— Ты что это, Бобик? Чего испугался? Володя посвистел, подзывая Бобика, взбежал по лестнице, постучался в дверь. Ему открыла мать.

— Мама, дай какой-нибудь мосольчик, я Бобику кину, — заговорил Володя и стал снова подсвистывать собаку.

— Тихо ты, без свиста, пожалуйста! — вполголоса остановила мать. — И не приваживай сейчас собаку. Гавкает тут, вертится… Не до нее!

Мать закрыла дверь, пропустив в комнату Володю, и сказала еле слышно:

— Беда у нас, Володенька… Папу…

Она одной рукой закрыла лицо, другой рванула подол фартука и закусила край его зубами.

Володя, чувствуя, как что-то тяжелое и холодное накатывается ему на сердце, широко раскрытыми глазами посмотрел на мать, боясь спросить ее, что произошло.

— В зале он, — шепнула, всхлипывая, мать.

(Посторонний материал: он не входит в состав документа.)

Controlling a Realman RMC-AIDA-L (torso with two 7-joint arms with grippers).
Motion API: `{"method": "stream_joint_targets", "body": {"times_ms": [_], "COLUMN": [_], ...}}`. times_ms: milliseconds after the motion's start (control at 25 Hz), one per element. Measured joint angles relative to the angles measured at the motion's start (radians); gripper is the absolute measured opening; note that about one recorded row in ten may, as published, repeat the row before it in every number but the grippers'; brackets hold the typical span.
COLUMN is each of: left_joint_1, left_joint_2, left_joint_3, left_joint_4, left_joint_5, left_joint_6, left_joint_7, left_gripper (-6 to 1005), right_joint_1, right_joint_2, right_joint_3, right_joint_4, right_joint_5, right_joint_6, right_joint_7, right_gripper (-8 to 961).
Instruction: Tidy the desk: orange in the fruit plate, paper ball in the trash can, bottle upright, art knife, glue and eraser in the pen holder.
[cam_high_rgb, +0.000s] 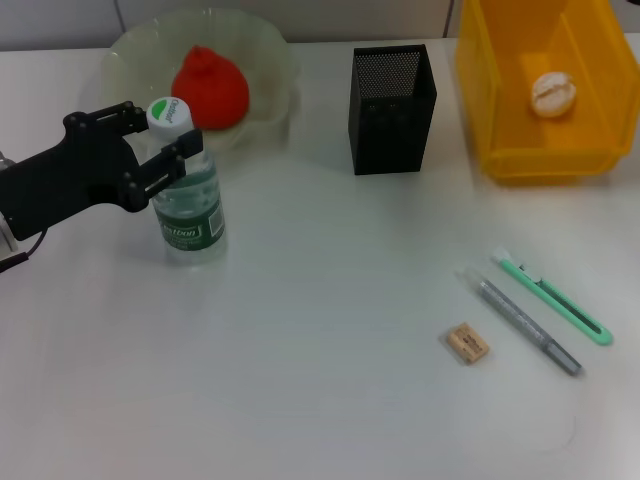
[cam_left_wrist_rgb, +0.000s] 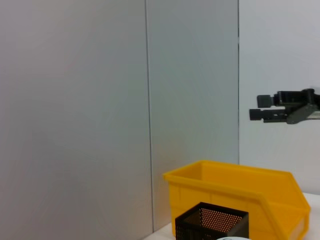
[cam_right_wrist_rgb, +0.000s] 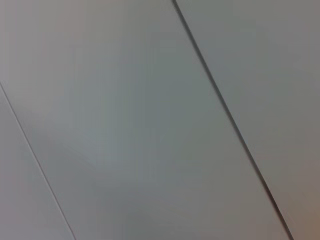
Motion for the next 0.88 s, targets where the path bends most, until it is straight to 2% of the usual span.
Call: {"method": "stream_joint_targets", "body": {"times_ms": [520, 600, 880], "left_joint_1": [-0.019, -0.019, -0.019], "left_joint_2": [-0.002, -0.002, 0.0], "left_joint_3": [-0.011, -0.011, -0.011], "left_joint_4": [-0.051, -0.051, -0.04], "left_joint_5": [-0.047, -0.047, -0.096], "left_joint_6": [-0.007, -0.005, 0.051], "left_joint_7": [0.05, 0.051, 0.042], "left_gripper": [443, 529, 529], "right_joint_1": [-0.016, -0.016, -0.012], "right_joint_2": [0.0, 0.0, 0.0], "right_joint_3": [0.0, 0.0, 0.0], "right_joint_4": [0.008, 0.008, 0.008], "right_joint_5": [0.018, 0.021, 0.021], "right_joint_6": [-0.001, 0.0, 0.001], "right_joint_7": [-0.016, -0.017, -0.024], "right_gripper": [694, 694, 694]}}
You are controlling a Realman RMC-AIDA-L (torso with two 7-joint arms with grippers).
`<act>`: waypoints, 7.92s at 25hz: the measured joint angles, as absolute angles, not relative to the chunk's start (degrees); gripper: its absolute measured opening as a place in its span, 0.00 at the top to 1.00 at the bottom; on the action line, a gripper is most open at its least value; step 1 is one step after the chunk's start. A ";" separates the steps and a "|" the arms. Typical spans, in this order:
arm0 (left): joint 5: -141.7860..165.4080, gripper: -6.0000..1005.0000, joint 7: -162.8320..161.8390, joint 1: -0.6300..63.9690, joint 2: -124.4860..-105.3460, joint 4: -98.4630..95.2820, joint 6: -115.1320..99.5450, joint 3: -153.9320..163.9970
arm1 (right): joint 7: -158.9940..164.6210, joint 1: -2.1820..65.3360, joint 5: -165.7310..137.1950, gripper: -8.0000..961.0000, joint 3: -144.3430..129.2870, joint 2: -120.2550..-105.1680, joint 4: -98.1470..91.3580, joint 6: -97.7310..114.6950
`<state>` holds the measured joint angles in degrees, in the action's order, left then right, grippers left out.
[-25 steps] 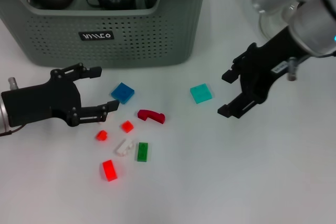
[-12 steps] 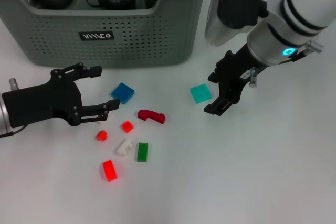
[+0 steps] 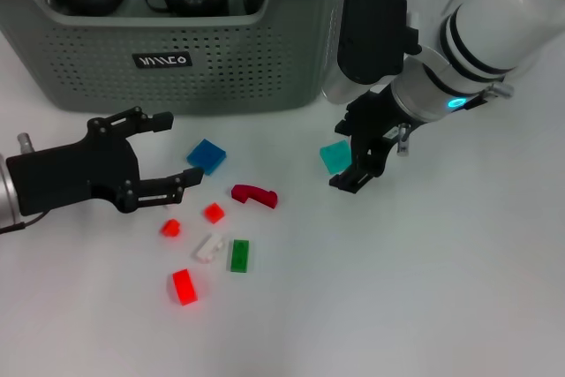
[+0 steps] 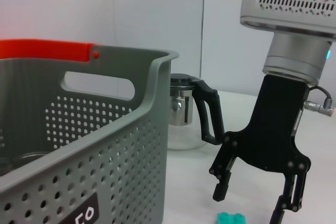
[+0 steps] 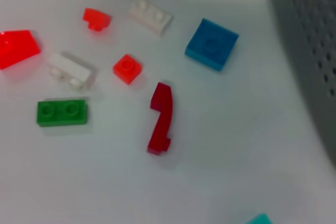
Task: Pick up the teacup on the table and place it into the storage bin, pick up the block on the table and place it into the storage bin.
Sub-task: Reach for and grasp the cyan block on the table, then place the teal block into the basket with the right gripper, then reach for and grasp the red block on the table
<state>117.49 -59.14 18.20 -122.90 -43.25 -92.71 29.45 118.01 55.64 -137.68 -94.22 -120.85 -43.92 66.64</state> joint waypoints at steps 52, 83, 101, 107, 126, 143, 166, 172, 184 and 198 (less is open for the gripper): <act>115.49 0.13 -59.67 18.27 -122.70 -44.03 -94.09 28.65 | 111.22 55.72 -128.59 0.13 -92.81 -119.79 -34.14 59.29; 115.13 0.15 -59.76 18.54 -122.52 -44.21 -95.45 27.06 | 108.31 56.20 -128.17 0.13 -91.16 -120.28 -30.86 55.80; 115.14 0.16 -59.77 18.63 -122.52 -44.30 -95.45 27.07 | 108.78 56.27 -128.03 0.24 -90.70 -120.64 -30.29 55.40; 115.14 0.16 -59.77 18.56 -122.52 -44.30 -95.45 27.07 | 108.91 56.18 -128.05 0.52 -90.70 -120.67 -30.29 55.55; 115.14 0.18 -60.49 18.62 -122.52 -45.00 -97.00 25.13 | 110.42 55.85 -128.43 0.53 -90.71 -120.17 -31.13 56.23; 115.65 0.18 -60.48 17.76 -121.38 -45.00 -95.97 22.84 | 111.93 53.94 -128.68 0.54 -80.33 -119.11 -42.73 73.31; 115.75 0.18 -60.02 15.16 -121.38 -44.61 -95.80 18.75 | 105.14 73.56 -113.76 0.54 -70.80 -120.33 -40.46 48.42; 115.75 0.18 -60.04 15.45 -121.16 -44.49 -95.80 18.91 | 103.22 73.24 -112.96 0.54 -72.25 -120.31 -34.64 43.88; 115.75 0.18 -60.06 16.14 -121.02 -44.46 -96.59 19.66 | 103.51 61.60 -113.23 0.29 -70.69 -119.83 -50.15 56.00; 122.73 0.18 -61.19 18.61 -119.00 -45.09 -105.37 20.69 | 106.38 40.52 -107.46 0.03 -63.78 -119.22 -67.37 95.74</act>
<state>122.73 -61.19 18.61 -119.00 -45.09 -105.37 20.69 106.38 40.52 -107.46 -63.78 -119.22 -67.37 95.74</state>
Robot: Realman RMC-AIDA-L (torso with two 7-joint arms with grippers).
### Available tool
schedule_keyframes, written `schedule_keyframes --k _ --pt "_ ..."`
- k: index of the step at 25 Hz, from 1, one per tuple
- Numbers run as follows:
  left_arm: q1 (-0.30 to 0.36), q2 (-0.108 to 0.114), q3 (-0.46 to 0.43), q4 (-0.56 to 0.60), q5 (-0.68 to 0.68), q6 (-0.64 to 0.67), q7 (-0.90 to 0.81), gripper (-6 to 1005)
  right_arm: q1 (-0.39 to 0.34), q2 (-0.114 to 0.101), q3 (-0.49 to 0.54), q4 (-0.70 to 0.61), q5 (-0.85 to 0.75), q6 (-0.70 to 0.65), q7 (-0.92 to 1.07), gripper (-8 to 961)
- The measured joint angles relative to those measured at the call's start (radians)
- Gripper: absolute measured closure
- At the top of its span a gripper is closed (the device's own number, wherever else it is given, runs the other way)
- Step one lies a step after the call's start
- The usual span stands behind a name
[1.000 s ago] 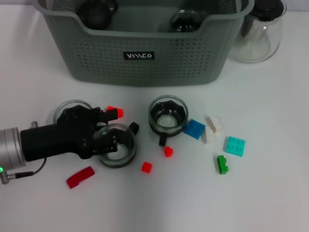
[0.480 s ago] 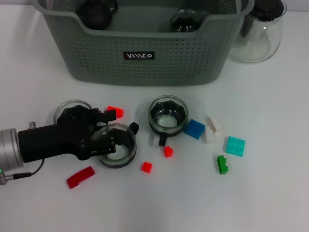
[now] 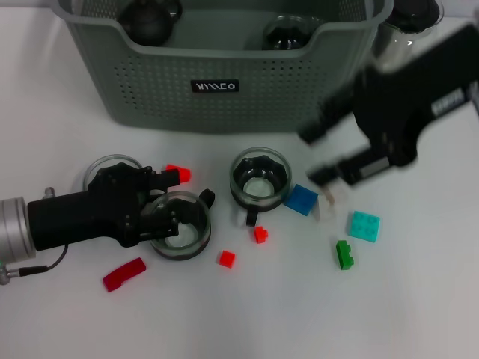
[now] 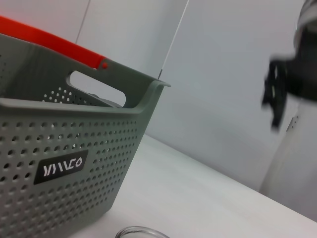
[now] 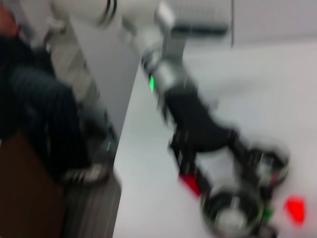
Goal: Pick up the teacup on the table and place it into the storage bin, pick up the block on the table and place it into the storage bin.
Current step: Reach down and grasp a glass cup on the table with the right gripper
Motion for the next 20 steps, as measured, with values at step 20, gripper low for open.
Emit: schedule_keyframes --k 20 --pt "0.010 -0.007 -0.024 -0.008 -0.006 -0.009 -0.026 264 0.103 0.090 -0.421 0.135 -0.324 0.387 -0.040 375"
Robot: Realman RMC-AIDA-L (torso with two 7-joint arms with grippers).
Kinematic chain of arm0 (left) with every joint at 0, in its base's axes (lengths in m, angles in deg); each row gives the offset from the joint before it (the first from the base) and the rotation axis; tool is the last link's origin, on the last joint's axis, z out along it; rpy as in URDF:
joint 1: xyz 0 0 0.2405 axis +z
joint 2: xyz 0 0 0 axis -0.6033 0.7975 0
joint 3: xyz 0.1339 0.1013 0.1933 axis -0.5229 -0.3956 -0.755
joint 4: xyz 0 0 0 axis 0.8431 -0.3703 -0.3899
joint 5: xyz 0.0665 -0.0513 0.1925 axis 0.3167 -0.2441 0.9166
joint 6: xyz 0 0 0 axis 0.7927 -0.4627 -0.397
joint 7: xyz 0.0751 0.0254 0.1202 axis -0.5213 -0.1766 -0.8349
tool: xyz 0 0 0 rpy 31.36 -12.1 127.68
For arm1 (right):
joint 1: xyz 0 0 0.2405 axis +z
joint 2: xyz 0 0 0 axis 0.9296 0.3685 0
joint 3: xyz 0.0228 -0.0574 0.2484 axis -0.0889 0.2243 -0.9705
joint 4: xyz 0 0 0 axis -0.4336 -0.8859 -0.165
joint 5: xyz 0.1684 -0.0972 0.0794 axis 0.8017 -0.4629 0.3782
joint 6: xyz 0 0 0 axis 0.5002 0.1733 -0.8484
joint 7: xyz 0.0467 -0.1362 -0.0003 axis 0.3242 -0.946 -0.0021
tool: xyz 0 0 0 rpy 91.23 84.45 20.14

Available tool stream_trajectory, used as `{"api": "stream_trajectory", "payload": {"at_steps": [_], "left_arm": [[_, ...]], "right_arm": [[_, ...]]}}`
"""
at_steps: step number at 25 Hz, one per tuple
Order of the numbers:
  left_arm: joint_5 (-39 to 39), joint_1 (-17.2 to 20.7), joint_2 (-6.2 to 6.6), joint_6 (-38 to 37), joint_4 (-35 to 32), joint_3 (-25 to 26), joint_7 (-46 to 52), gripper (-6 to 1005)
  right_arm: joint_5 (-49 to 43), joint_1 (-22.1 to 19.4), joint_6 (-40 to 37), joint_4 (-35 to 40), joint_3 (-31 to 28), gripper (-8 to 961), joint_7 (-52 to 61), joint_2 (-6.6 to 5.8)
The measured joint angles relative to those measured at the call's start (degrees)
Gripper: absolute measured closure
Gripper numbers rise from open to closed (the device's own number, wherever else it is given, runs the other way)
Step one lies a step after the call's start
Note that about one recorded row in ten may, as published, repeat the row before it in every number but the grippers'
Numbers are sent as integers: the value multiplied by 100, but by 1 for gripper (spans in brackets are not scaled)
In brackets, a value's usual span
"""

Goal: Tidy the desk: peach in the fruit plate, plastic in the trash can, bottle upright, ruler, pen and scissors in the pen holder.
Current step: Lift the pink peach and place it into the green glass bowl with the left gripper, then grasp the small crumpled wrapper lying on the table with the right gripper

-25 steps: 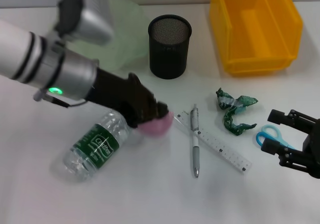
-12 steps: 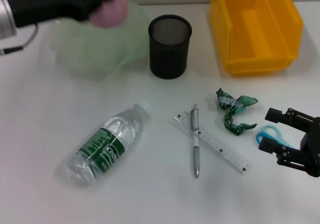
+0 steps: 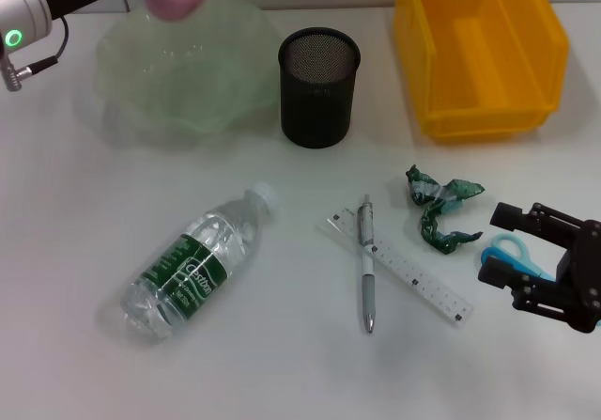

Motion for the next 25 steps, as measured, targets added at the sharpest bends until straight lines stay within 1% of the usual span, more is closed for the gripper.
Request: {"api": "stream_trajectory", "payload": {"at_steps": [4,5,9,12,13,14,16,17,18,19,20,22,23,24,25], "left_arm": [[-85,15,0,72,8,-80,-5,903],[-205,78,4,59,7,-86,-9,901],[-297,184,17,-126,-44,-84,-22,713],[-405,439,69,-962,-155,-73,-142,560],[-405,439,69,-962,-155,-73,-142,508],[-331,616,168,-2067,-207,-101,-220,455],[-331,616,168,-2067,-207,-101,-220,371],[-233,686,212,-2660,-207,-150,-289,328],[-233,686,212,-2660,-207,-150,-289,286],[-87,770,255,-3384,-197,-216,-469,244],[255,894,256,-4259,-178,-296,-841,236],[615,982,200,-4604,-205,-310,-1050,219],[615,982,200,-4604,-205,-310,-1050,211],[882,1019,159,-4694,-210,-312,-1118,203],[947,1022,152,-4703,-207,-318,-1125,203]], "right_arm": [[0,-24,0,0,-5,194,-1,4],[0,-26,1,1,-5,194,-1,4],[7,-14,-9,-7,-7,193,0,2],[36,-5,-54,-8,-30,194,31,-8],[46,0,-81,-5,-54,194,65,-16],[56,8,-174,56,-195,194,200,-42],[57,16,-236,126,-290,194,308,-63],[55,22,-333,269,-399,194,473,-86],[42,26,-429,449,-480,193,685,-106],[27,33,-526,711,-543,193,918,-139],[-4,42,-617,1059,-571,193,1242,-164],[-113,88,-747,1752,-591,193,1961,-218],[-241,130,-800,2216,-593,193,2418,-245],[-387,182,-828,2590,-594,194,2849,-266],[-641,279,-846,3105,-592,194,3392,-276]]}}
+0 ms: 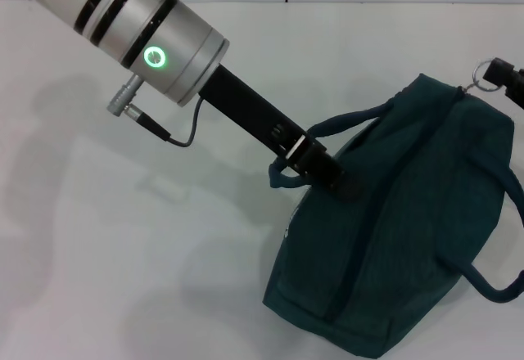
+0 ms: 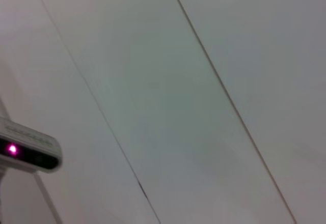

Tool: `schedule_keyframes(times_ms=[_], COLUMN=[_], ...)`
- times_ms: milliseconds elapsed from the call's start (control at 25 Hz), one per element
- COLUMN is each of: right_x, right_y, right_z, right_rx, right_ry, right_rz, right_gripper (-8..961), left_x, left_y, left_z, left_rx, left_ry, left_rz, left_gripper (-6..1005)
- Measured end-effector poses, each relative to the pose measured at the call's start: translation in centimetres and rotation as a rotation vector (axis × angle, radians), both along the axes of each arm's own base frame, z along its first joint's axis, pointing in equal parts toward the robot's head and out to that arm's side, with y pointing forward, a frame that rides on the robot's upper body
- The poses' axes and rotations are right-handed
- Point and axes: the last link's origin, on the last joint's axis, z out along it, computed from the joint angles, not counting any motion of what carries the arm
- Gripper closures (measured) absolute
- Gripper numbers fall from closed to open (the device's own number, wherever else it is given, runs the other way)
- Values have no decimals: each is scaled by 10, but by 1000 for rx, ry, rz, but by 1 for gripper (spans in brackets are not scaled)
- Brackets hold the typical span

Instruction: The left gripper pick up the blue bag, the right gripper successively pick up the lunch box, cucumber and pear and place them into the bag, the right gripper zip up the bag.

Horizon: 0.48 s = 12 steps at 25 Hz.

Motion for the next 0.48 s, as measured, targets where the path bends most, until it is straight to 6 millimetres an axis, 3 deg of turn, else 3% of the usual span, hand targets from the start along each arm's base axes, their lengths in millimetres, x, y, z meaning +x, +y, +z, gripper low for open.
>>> schedule_keyframes(times_ms=[480], right_x=[9], right_y=[-2], right_z=[-14], right_rx=[-45], right_ry=[-63], right_rz=[-41], right_gripper=[901], left_x=[0], left_y=[0], left_z=[1], left_rx=[4], left_ry=[-12], left_rz=[0], left_gripper=[924])
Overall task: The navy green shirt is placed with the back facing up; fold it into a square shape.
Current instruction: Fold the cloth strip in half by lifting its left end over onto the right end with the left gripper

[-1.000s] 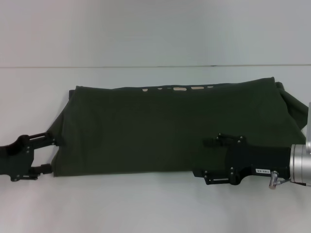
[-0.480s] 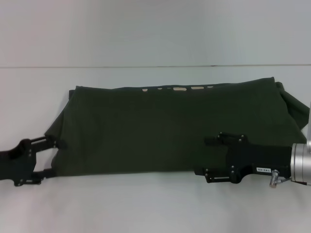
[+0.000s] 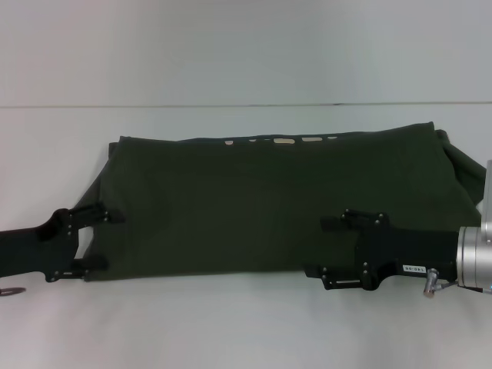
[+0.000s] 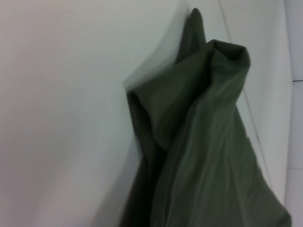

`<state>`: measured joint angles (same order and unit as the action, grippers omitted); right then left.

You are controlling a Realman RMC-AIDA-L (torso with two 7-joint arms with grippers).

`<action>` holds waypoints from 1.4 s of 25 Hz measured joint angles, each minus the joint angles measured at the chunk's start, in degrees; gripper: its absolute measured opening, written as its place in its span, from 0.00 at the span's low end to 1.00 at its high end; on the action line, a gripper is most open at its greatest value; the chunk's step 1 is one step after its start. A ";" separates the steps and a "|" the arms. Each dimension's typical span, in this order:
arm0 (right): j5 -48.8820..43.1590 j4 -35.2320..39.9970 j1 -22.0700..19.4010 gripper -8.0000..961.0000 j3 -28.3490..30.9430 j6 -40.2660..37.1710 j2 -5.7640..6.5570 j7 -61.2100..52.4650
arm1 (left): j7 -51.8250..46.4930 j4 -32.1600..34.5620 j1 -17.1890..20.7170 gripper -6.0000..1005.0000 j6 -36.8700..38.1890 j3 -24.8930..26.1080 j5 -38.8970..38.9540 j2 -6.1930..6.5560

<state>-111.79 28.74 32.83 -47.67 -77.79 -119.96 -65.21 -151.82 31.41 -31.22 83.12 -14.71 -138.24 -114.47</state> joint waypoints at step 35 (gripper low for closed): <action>0.09 0.00 0.48 0.97 0.30 -0.14 -0.11 -0.35 | -5.45 4.44 1.42 0.94 6.46 2.81 -6.73 1.08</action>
<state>-111.70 28.74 33.31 -47.37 -77.93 -120.06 -65.56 -157.27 35.85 -29.80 89.58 -11.89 -144.97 -113.38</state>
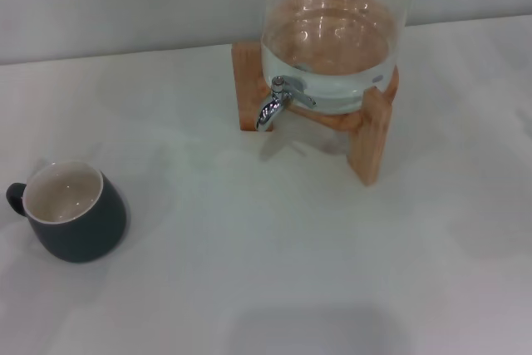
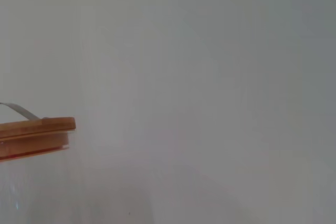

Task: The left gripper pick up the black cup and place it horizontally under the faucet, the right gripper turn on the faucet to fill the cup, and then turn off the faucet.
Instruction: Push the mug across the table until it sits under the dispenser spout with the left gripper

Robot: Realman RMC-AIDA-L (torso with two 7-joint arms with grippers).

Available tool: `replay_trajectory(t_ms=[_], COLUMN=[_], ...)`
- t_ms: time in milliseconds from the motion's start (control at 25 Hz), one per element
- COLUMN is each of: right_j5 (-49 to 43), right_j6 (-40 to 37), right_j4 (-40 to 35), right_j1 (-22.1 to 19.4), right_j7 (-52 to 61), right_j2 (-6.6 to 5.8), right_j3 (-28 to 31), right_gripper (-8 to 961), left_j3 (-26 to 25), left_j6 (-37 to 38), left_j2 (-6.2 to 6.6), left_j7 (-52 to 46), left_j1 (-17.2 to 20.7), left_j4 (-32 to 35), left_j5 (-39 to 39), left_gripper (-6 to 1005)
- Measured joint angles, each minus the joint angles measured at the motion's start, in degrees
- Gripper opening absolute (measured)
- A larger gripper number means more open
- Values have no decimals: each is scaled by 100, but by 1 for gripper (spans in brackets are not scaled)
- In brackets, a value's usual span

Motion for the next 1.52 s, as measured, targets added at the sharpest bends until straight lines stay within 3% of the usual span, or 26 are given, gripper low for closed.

Володя почти бегом, стараясь не шуметь, бросился в залу. Он увидел там отца, который сидел у окна и держал в откинутой руке трубку. Он сидел спиной к Володе, и все — неподвижность его, непривычная сутулость широкой спины, какая-то оцепенелость всей фигуры, погасшая трубка в опущенной руке, — все это говорило Володе о том, что произошло несчастье. Чуточку поодаль, лицом к отцу, сидела на стуле Валя. Сложенные вместе ладони ее рук были втиснуты меж колен. Она сидела наклонившись, опустив плечи, и не сводила красных глаз с отца. Услышав, что входит Володя, сестра приложила палец к губам, поднялась и пошла навстречу брату. Она схватила Володю за руку и вывела за дверь.

— Папу с работы сняли, — с трудом выговорила она.

Она ждала, должно быть, что Володя, услышав такую весть, ахнет, ужаснется, кинется расспрашивать. Но у него только лицо стало серым, как ракушечник, словно помертвело, да и без того огромные глаза медленно расширились в горестном изумлении.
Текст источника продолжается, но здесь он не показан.